Fig. 4. Metal drums and IBC tanks earthed using a Bond-Rite REMOTE EP mains-powered system that discharges static electricity into the earth and checks for proper connection between the drum and the earth.
Fig. 5. The photo below shows the Sole-Mate footwear tester located in front of the entrance to a production area
ESD protection for personnel
As it turns out, apart from earthing elements of the installation itself, providing effective ESD protection to production staff is also extremely important. An electrified human body is among the major sources of fire or explosion hazard in industrial areas. Using electrostatic dissipation footwear is the most practical method of protection against such risk.

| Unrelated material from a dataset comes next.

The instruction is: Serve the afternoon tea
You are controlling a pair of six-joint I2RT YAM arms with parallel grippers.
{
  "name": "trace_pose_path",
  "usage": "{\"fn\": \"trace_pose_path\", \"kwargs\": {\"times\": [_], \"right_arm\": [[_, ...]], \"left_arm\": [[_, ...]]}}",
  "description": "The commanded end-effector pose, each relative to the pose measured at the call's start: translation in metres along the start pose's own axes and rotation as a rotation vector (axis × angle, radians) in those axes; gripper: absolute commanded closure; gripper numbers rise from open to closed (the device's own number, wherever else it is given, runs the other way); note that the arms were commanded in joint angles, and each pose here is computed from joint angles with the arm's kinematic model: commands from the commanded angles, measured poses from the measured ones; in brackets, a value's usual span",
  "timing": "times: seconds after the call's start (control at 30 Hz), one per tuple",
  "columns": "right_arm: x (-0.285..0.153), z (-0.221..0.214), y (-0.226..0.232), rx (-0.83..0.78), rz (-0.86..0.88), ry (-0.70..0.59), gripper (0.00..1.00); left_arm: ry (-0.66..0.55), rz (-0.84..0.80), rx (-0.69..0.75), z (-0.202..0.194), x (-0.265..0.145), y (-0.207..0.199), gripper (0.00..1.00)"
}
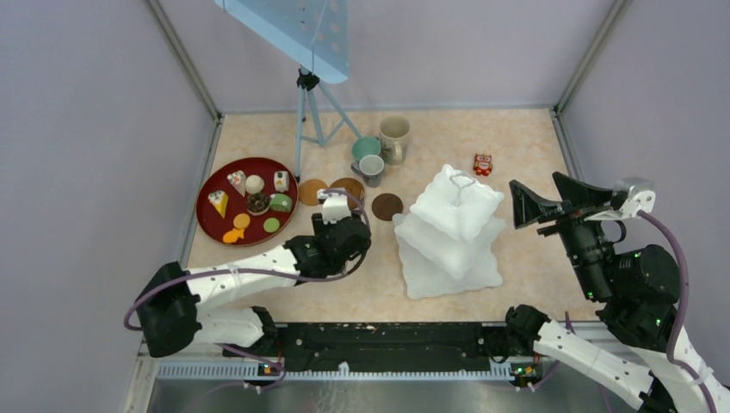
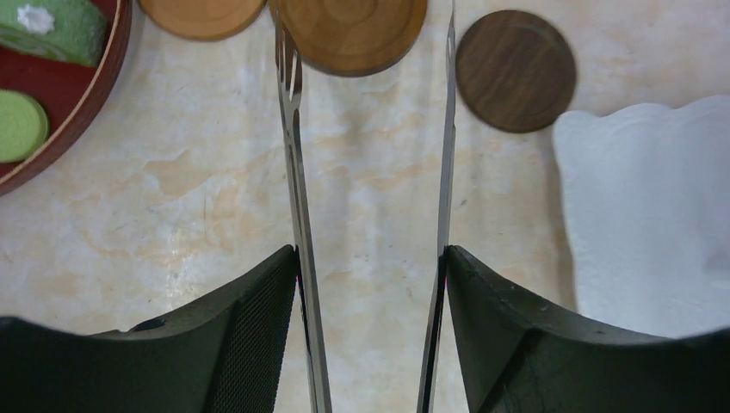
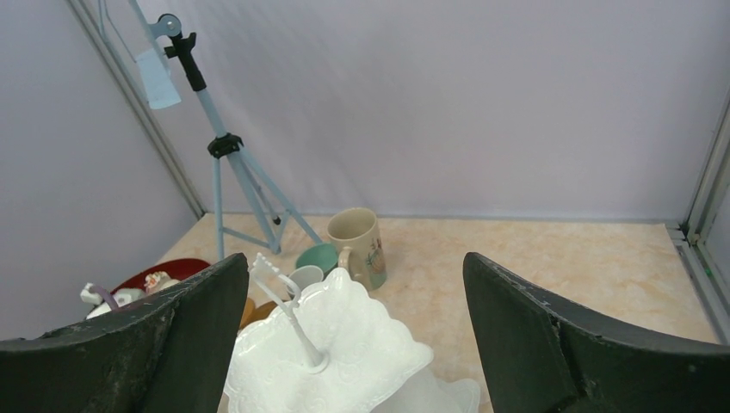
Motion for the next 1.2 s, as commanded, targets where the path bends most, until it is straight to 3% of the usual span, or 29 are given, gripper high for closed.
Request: {"fn": "trace_pose_path", "kwargs": {"times": [0.0, 0.43, 0.7, 0.87, 1.17], "right_arm": [[0.000, 0.005, -0.001, 0.006, -0.001, -0.033, 0.07], [0.006, -0.003, 0.008, 0.021, 0.023, -0.009, 0.07], [0.060, 0.000, 0.006, -0.207, -0.206, 0.152, 0.04], [0.092, 0.001, 0.016, -0.263, -0.262, 0.160, 0.02], [0.111, -0.038, -0.010, -0.125, -0.342, 0.302, 0.02]], "left_arm": [[0.071, -0.116, 0.056, 0.036, -0.022, -0.015, 0.30], [0.135, -0.157, 0.114, 0.119, -0.046, -0.014, 0.32], [0.144, -0.137, 0.093, 0.164, -0.045, 0.004, 0.32], [0.122, -0.112, 0.073, 0.186, -0.043, 0.017, 0.34], [0.095, -0.020, 0.098, 0.208, -0.051, 0.039, 0.35]]}}
Point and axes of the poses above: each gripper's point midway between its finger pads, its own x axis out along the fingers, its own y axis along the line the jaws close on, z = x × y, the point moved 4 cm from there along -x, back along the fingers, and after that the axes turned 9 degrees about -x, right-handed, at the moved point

Devices that test footwear for its electrostatic dissipation before employees enter areas with flammable atmospheres are available on the market. One such solution is the Sole-Mate footwear tester (fig. 5). After both feet in ESD footwear are placed on the measuring plate, the control unit will measure the footwear’s resistance. If the LED indicator lights up green, it means that the resistance of the footwear is below the upper limit of the standard and the footwear is safe to be worn in a potentially explosive atmosphere. However, if the LED lights up red and an audible alarm sounds after a few seconds, the resistance of the footwear is above the upper limit of the standard and the footwear may not be worn in a potentially explosive area.

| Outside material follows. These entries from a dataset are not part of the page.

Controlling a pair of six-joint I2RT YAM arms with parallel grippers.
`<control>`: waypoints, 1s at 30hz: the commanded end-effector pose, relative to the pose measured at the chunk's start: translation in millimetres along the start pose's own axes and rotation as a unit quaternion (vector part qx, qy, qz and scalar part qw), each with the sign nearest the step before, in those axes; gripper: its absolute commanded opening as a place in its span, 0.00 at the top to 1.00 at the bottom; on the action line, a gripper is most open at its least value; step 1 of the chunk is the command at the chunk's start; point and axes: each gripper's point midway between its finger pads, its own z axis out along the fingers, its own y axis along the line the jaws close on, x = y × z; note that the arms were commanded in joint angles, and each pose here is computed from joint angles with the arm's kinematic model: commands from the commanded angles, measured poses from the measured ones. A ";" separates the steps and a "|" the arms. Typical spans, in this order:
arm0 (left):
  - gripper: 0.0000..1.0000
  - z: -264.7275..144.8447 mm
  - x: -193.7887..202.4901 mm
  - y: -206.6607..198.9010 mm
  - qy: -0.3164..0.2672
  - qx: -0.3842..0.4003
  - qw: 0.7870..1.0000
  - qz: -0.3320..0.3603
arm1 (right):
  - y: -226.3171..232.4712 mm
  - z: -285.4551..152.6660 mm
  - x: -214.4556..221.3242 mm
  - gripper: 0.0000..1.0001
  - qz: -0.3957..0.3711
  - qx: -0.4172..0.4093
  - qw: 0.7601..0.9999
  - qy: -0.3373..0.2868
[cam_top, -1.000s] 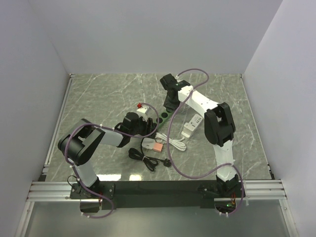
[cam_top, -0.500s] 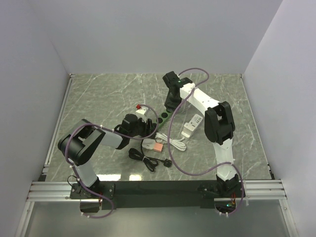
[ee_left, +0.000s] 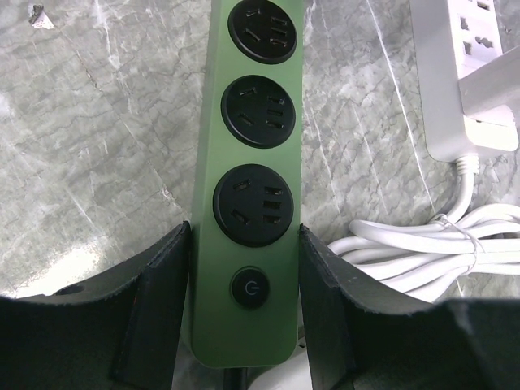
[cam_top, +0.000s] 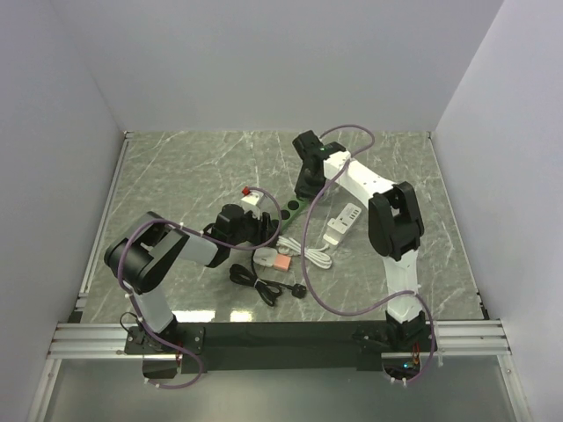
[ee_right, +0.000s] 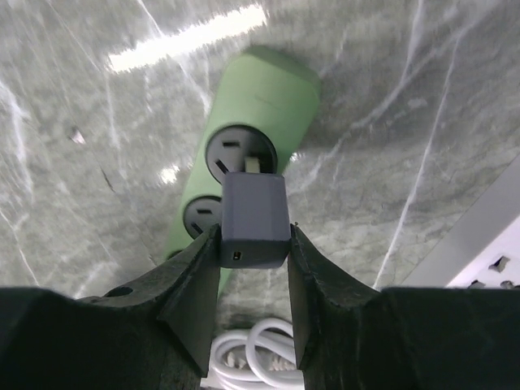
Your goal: Insert the plug
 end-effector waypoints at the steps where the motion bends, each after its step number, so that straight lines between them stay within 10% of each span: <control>1: 1.00 -15.4 62.9 -0.5 0.102 0.011 0.994 -0.020 | -115.9 53.0 65.2 1.00 -0.073 0.194 0.972 0.109; 15: 1.00 -16.7 64.9 -3.0 0.106 0.015 0.994 -0.017 | -88.7 53.2 60.8 1.00 -0.085 0.170 0.975 0.117; 30: 1.00 -16.4 46.8 8.9 0.076 -0.024 0.997 -0.011 | -64.1 -32.8 -10.6 1.00 -0.077 0.080 0.993 -0.047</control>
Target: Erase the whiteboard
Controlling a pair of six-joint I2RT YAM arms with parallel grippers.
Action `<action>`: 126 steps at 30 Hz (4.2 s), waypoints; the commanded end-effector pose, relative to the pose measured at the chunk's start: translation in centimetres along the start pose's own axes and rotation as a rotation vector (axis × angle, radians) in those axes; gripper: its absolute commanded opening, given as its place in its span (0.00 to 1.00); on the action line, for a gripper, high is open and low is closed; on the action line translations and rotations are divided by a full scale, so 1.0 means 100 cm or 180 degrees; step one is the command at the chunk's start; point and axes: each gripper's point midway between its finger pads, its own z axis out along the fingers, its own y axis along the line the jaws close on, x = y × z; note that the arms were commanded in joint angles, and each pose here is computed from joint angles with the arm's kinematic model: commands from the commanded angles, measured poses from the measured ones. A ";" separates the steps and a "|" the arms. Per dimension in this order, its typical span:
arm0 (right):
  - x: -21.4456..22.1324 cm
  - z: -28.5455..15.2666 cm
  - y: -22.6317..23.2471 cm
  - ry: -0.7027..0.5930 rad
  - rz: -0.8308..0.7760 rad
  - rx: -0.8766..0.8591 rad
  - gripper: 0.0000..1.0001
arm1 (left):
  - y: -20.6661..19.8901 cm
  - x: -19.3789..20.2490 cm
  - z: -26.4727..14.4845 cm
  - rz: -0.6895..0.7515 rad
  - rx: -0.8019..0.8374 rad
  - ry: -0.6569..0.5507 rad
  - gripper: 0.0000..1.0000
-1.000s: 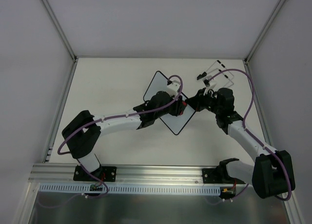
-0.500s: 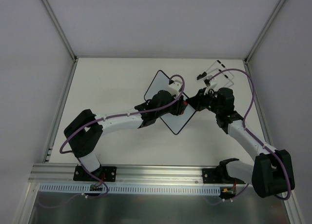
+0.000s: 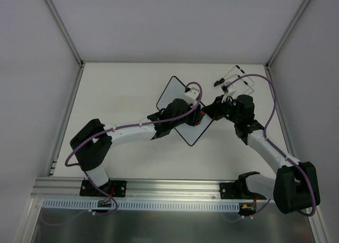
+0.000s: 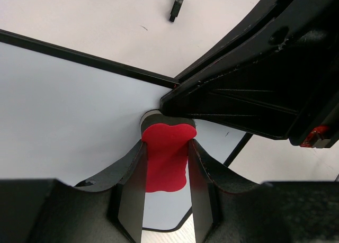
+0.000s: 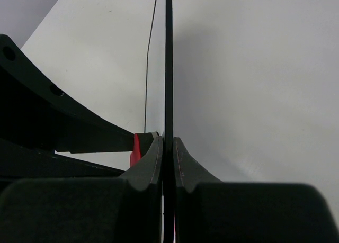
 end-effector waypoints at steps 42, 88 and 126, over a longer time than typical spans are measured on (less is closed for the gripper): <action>0.014 0.000 0.027 0.0236 -0.0155 -0.0454 0.00 | 0.040 0.040 -0.104 -0.0400 -0.0282 -0.0103 0.00; -0.122 -0.028 -0.011 -0.0429 -0.0083 -0.0574 0.00 | 0.280 0.078 -0.186 -0.1726 -0.2649 0.0461 0.99; -0.267 -0.098 -0.247 -0.1125 0.0067 0.0032 0.00 | 0.246 0.015 -0.232 -0.1118 -0.2285 0.0058 0.99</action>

In addition, care should be taken to equip personnel with appropriate clothing made of conductive materials or materials with low electrical conductivity. It is extremely important for personnel to comply with prohibitions related to donning and doffing of clothing in potentially explosive areas and regulations on cleaning the clothing by wiping or sweeping it, even when the clothing is made of so-called antistatic materials.

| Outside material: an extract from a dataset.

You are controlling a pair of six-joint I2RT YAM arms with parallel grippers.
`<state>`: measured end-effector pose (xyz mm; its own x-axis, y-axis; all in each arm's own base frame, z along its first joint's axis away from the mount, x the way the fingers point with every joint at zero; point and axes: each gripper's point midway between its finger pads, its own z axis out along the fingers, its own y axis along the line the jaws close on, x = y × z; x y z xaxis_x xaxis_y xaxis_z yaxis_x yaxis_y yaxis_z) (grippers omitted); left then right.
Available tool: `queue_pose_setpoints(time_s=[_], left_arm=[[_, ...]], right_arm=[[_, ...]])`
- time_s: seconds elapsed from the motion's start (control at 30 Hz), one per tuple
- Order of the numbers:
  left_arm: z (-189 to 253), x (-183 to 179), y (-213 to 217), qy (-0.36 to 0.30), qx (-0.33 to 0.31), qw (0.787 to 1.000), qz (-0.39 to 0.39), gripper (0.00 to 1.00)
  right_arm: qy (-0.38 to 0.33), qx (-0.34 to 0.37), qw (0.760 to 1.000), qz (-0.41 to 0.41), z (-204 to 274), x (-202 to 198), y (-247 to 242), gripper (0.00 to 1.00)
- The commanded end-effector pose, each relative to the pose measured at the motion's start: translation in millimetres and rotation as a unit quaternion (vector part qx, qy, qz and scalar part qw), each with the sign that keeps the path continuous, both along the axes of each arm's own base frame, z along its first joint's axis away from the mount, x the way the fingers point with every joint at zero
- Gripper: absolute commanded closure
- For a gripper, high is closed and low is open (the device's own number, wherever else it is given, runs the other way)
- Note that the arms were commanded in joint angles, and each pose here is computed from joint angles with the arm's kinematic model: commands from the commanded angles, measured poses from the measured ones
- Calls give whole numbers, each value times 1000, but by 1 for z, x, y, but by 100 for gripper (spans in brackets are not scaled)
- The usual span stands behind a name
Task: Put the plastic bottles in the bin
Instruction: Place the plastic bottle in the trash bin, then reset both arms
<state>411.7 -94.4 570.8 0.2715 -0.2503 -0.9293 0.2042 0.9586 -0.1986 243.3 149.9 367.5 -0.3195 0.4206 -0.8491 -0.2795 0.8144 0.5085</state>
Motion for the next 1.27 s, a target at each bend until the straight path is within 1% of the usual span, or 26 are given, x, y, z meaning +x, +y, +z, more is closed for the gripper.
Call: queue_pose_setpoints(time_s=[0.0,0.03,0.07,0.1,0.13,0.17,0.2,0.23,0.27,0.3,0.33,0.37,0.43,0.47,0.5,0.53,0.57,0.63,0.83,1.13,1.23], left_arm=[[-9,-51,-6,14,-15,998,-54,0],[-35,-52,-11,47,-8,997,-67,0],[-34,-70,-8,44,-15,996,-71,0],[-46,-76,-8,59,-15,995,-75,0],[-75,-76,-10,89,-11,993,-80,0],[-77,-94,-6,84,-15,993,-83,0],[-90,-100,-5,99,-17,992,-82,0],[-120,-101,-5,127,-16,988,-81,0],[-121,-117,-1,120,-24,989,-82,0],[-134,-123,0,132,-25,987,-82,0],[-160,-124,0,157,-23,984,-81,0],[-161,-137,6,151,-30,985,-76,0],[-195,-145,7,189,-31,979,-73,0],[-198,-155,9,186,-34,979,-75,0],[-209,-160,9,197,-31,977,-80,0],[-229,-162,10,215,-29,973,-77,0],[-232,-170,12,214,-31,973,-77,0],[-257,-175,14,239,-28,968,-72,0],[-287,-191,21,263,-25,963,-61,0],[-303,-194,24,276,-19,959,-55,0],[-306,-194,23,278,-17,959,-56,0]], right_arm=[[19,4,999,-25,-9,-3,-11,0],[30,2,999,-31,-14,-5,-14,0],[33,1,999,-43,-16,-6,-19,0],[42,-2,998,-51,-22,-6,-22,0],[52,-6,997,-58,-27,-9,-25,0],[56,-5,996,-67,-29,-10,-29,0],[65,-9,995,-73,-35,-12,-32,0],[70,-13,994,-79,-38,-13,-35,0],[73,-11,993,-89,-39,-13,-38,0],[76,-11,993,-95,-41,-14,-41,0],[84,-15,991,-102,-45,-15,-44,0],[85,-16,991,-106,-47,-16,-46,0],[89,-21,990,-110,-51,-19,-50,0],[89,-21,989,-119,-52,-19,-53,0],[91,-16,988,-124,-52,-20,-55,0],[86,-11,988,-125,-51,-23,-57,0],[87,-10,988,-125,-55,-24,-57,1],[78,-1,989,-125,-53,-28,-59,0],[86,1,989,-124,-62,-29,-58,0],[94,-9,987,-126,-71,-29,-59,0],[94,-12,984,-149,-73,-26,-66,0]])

In addition to these protective measures, it is important to ensure that the floor is properly conductive, as using protective footwear will be ineffective if workers are walking on an insulating floor or carpeting. First and foremost, however, it is essential to ensure that personnel working in a potentially explosive atmosphere is aware of the risk of ignition and observe basic safety rules.
Manufacturing plants often implement additional safety measures, which are relatively effective. Optional static electricity protection measures include:
- maintaining increased humidity,
- replacing materials with insulating properties by conductive materials,
- reducing the speed of technological processes to a minimum and modifying their conditions,
- preventing contamination of liquids and gases.
According to standards and regulations, users of equipment are responsible for preventing explosions and ensuring protection against their effects. Regulations also provide guidelines for combating hazards caused by static buildup. As a result, both leading manufacturers and smaller companies opt for using appropriate earthing control systems to ensure the safe work of personnel and smooth performance of technological processes in their plants.